For Dr. Nuland the “real circumstances of our lives” do not include a vision of an ageless future in which the responses of our bodies to the passage of time, heredity, and the biology of life can be rearranged to prevent or even reverse aging. His “prescription for well-being” is not a detailed list of rules to follow but rather a description of those people who have lived creative and productive lives, managing limitations and chronic illnesses. There is a remarkable portrait of Michael DeBakey, who lived a life of “vibrant longevity.” What goals did he have at the age of ninety-six? He just had a schedule of things that needed to be done, but didn’t dwell on whether he was going to be alive to do them. “I’m absolutely sure I”ll arrive to where I’m going” was DeBakey’s philosophy, which applied to getting on a plane or death.

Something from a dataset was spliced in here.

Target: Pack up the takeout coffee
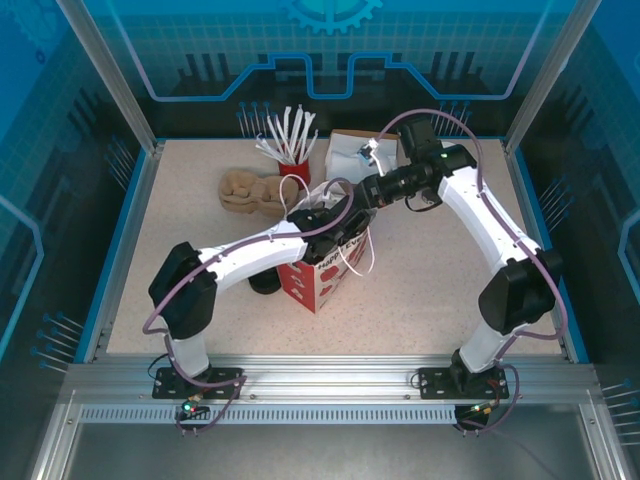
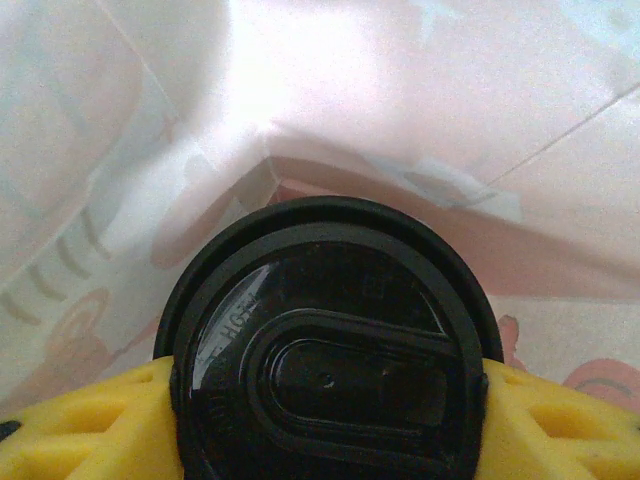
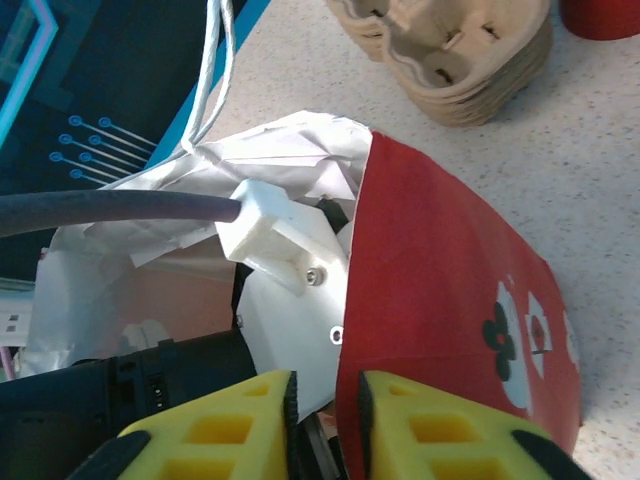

Two other books examine aging with differing doses of inspiration and hard realism. In “The Gift of Years: Growing Older Gracefully,” Joan Chittister, a Benedictine Sister, offers a collection of essays on the rewards of “mature life,” or aging well. It is time to let go of fantasies of eternal youth and fears of getting older, and engage in a new stage of life. And it has its own purpose, which is to give us time to assimilate and make new choices in the way we live.

Susan Jacoby wrote “Never Say Die: The Myth and Marketing of the New Old Age.” She is a critic of the “young old age” or “new old age” featured in American culture. This new norm presents “a formidable obstacle to any effort to deal pragmatically with the social, economic, and medical problems associated with real old age.” As for the individual, the right to feel rotten affords better preparation for suffering and loss than inflated expectations that lead to real despair: it’s energizing. Jacoby was amazed at the intensity (and poetry) of her grandmother’s awareness of death. The old woman mourned the end of her usefulness but looking at the river said, “It’s good to know that the beauty of the world will go on without me.”